### REQUIRED WORK
The lines below starting at the line containing "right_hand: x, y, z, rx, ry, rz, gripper" and ending at the line containing "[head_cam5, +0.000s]" are to be repeated exactly, with both ends kept and nothing else added.
::::::::
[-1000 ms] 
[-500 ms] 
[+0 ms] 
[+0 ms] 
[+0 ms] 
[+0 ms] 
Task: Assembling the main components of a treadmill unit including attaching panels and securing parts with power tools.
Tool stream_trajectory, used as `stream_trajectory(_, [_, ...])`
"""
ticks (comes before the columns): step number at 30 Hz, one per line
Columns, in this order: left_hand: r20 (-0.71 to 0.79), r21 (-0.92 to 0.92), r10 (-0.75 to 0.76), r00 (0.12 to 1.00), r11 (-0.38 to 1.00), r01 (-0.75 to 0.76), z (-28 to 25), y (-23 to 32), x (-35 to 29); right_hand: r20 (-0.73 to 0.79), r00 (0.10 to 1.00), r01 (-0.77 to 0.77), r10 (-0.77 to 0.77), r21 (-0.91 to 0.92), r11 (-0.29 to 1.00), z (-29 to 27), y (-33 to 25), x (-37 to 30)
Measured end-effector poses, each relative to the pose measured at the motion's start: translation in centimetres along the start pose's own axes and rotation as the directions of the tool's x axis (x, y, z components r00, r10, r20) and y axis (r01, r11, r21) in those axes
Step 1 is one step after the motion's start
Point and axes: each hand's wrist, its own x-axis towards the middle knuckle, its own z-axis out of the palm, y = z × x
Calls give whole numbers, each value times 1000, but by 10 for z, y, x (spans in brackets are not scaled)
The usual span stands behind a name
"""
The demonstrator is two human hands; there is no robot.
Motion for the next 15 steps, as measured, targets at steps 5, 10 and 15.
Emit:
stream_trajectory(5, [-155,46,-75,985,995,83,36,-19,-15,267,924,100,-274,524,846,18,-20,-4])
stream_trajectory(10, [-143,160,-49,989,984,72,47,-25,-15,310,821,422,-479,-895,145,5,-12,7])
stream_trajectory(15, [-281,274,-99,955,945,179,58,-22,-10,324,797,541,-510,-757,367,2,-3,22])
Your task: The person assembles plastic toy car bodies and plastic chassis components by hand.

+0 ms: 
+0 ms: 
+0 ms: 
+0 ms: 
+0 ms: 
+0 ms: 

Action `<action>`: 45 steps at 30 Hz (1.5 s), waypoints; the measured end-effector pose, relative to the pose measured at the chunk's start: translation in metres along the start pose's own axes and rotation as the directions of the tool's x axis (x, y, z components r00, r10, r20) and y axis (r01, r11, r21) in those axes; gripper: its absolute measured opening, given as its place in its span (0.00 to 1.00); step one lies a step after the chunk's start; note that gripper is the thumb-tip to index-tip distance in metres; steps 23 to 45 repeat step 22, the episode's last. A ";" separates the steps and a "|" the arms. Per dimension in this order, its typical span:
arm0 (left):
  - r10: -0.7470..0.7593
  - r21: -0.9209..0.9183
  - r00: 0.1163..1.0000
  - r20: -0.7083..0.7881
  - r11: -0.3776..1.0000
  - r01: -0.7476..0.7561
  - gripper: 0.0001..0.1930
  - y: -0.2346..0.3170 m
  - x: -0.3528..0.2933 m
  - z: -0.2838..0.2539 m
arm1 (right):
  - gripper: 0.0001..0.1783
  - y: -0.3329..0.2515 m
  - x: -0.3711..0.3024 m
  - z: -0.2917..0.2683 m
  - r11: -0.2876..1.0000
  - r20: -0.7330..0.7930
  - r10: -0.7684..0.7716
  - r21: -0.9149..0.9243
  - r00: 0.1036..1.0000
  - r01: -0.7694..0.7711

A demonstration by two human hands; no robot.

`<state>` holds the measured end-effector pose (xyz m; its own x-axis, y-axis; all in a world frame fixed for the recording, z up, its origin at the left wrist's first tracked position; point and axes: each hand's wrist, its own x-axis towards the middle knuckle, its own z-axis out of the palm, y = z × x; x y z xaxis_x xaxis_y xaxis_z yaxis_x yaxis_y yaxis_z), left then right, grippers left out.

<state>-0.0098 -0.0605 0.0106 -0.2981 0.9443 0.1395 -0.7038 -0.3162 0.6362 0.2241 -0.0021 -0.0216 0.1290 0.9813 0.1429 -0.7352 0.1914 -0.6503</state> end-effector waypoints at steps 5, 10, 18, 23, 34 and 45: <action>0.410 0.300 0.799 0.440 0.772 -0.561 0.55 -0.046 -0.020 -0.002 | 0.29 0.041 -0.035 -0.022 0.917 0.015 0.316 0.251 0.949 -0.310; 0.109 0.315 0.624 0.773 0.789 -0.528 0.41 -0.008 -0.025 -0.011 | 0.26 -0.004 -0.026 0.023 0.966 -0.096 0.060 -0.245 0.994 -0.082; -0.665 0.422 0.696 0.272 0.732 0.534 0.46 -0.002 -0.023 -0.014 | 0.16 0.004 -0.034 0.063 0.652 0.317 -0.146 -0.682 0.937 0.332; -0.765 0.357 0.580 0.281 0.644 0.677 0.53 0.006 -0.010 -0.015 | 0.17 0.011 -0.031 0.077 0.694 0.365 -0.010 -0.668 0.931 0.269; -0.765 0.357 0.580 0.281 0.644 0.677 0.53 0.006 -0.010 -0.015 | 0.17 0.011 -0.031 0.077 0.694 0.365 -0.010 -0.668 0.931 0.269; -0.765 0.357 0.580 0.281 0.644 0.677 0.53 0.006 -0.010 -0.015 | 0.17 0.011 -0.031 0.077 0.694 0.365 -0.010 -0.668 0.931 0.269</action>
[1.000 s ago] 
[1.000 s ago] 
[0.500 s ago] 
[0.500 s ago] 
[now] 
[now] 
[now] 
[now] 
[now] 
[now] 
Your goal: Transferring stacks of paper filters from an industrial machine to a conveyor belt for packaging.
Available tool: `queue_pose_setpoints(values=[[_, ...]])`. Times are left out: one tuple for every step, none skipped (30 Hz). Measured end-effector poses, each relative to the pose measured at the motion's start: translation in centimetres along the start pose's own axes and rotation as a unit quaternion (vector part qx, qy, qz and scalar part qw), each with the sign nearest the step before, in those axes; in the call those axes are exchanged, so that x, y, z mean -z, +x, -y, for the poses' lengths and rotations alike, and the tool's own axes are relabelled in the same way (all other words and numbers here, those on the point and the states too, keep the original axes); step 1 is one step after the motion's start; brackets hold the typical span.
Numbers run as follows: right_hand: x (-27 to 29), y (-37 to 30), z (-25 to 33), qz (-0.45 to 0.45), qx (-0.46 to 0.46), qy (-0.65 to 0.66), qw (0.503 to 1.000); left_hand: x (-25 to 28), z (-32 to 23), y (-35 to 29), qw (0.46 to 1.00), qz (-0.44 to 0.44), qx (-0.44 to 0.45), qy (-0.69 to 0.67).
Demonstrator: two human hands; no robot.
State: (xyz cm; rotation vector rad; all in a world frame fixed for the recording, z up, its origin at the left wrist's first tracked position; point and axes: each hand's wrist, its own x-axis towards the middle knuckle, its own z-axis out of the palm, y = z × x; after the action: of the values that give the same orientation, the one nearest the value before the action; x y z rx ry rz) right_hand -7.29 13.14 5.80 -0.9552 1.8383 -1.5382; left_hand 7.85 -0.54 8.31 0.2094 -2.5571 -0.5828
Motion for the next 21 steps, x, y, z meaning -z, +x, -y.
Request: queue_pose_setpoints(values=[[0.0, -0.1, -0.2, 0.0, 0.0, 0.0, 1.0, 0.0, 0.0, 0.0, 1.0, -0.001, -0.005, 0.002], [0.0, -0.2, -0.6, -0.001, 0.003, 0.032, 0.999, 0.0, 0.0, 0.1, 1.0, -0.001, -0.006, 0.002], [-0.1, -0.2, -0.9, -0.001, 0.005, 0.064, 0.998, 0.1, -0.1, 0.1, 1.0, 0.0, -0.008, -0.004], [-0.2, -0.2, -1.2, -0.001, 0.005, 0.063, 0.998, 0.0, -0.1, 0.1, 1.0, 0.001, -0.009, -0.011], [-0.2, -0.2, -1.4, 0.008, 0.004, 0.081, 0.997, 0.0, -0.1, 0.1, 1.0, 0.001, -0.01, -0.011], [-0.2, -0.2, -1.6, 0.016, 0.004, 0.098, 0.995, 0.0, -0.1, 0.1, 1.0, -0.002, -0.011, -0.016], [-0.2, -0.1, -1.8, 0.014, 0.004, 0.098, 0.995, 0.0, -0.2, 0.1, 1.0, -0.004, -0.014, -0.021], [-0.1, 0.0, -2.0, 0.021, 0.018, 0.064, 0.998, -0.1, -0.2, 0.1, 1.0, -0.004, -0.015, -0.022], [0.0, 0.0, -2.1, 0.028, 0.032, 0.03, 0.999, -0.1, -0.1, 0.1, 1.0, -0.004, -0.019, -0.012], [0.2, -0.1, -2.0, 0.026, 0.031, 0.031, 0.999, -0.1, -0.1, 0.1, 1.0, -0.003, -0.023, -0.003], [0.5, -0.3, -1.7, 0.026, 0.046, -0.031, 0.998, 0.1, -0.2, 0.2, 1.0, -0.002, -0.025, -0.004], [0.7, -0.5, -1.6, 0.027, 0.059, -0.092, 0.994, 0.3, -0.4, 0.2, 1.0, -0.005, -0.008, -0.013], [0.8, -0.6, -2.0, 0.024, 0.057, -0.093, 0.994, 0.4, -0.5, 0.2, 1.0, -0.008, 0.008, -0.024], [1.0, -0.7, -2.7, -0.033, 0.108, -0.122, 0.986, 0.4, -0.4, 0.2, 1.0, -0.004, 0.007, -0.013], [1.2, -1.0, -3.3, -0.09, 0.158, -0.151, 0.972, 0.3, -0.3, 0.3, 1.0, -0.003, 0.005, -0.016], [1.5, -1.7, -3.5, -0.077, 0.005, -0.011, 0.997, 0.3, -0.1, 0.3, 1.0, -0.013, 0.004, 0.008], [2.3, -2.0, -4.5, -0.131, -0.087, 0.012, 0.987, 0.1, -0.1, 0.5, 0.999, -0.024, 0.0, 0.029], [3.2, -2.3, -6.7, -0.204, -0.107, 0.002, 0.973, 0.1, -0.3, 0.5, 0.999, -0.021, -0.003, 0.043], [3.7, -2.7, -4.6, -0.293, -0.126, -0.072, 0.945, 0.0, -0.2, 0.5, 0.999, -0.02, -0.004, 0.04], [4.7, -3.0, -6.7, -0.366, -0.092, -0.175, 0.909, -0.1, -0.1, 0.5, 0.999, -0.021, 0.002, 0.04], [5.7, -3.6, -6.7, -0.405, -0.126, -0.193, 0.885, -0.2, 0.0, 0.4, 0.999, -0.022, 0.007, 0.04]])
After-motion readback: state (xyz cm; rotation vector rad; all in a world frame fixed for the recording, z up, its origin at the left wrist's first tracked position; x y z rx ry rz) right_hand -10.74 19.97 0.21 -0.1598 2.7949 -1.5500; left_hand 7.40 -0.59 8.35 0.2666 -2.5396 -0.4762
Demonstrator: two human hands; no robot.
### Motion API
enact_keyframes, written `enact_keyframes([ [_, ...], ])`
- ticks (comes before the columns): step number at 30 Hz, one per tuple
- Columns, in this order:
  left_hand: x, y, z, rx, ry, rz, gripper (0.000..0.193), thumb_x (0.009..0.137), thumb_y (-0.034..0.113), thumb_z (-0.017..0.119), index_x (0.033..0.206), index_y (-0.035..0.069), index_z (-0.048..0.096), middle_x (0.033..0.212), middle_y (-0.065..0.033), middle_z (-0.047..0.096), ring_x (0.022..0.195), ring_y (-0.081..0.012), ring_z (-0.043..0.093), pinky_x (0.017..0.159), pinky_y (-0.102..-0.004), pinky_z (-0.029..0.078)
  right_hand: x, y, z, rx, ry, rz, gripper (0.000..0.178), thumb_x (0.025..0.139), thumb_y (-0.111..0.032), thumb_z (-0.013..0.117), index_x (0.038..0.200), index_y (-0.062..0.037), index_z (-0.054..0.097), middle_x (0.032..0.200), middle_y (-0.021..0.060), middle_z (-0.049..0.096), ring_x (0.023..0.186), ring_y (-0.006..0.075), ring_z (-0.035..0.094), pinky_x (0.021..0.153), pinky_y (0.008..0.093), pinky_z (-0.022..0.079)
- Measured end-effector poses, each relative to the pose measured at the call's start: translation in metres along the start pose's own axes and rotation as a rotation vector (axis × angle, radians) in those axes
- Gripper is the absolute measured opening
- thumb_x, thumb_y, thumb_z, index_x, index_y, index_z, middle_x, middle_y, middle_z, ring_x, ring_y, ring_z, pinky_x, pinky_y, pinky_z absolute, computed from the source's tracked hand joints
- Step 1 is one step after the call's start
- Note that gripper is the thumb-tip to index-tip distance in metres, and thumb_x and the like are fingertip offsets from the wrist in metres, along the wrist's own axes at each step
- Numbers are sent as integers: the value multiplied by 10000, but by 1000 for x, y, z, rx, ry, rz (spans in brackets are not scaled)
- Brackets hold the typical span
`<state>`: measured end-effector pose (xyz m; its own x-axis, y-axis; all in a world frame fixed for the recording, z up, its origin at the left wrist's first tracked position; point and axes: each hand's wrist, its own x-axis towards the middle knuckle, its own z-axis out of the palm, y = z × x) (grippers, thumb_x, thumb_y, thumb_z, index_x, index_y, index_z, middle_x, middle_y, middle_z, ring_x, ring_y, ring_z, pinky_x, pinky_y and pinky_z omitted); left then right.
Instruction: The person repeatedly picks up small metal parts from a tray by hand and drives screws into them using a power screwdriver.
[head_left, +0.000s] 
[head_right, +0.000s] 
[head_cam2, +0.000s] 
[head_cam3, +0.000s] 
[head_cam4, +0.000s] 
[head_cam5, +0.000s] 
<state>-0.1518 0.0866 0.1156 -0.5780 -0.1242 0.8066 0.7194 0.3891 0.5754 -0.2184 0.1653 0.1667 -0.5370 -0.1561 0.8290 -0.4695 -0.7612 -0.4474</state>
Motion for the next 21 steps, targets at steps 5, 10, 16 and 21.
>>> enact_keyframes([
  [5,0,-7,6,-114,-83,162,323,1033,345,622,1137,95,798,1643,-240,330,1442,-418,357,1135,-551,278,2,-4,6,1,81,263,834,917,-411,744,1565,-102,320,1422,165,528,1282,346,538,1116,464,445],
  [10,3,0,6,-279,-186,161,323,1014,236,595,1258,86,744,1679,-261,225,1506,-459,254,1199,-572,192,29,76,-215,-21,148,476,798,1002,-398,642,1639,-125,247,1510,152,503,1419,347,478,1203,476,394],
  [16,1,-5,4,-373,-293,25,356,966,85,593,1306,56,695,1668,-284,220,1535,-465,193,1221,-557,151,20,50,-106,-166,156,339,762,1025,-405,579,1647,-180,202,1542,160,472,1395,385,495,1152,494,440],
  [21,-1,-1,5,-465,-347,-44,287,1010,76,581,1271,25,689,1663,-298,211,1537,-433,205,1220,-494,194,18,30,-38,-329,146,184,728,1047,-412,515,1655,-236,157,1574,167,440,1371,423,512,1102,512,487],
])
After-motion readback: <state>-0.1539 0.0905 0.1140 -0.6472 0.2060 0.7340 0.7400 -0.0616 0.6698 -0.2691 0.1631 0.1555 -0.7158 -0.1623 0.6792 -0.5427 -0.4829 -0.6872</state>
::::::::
### EXPECTED ANSWER
  right_hand: x, y, z, rx, ry, rz, gripper (0.000..0.178), thumb_x (0.025..0.139), thumb_y (-0.111..0.032), thumb_z (-0.013..0.117), index_x (0.038..0.200), index_y (-0.062..0.037), index_z (-0.054..0.097), middle_x (0.032..0.200), middle_y (-0.021..0.060), middle_z (-0.049..0.096), ring_x (0.023..0.186), ring_y (-0.006..0.075), ring_z (-0.035..0.094), pinky_x (0.021..0.153), pinky_y (0.008..0.093), pinky_z (-0.022..0.079)
- Measured end-effector poses, each relative to the pose measured at the call's start: translation in metres along the start pose's own axes and rotation as a rotation vector (axis × angle, radians) in those axes
- Gripper is the absolute measured opening
- thumb_x, thumb_y, thumb_z, index_x, index_y, index_z, middle_x, middle_y, middle_z, ring_x, ring_y, ring_z, pinky_x, pinky_y, pinky_z absolute, computed from the source's tracked hand joints
- Step 1 is one step after the call's start
- Note that gripper is the thumb-tip to index-tip distance in metres, and thumb_x and the like are fingertip offsets from the wrist in metres, along the wrist's own axes at each step
- Numbers are sent as integers: the value multiplied by 10000, but by 1000 for x, y, z, rx, ry, rz (spans in brackets are not scaled)
- Brackets hold the typical span
`<state>`: measured end-effector pose (xyz m; its own x-axis, y-axis; all in a world frame fixed for the recording, z up, its origin at the left wrist's first tracked position; point and axes: each hand's wrist, its own x-axis towards the middle knuckle, its own z-axis out of the palm, y = z × x) (grippers, thumb_x, thumb_y, thumb_z, index_x, index_y, index_z, middle_x, middle_y, middle_z, ring_x, ring_y, ring_z, pinky_x, pinky_y and pinky_z omitted); left then right.
Instruction: The person repeatedly picks up small metal parts from a tray by hand and drives screws into them using a power screwdriver.
[head_left, +0.000s] 
[head_right, +0.000s] 
[head_cam2, +0.000s] 
[head_cam3, +0.000s] 
[head_cam4, +0.000s] 
[head_cam5, +0.000s] 

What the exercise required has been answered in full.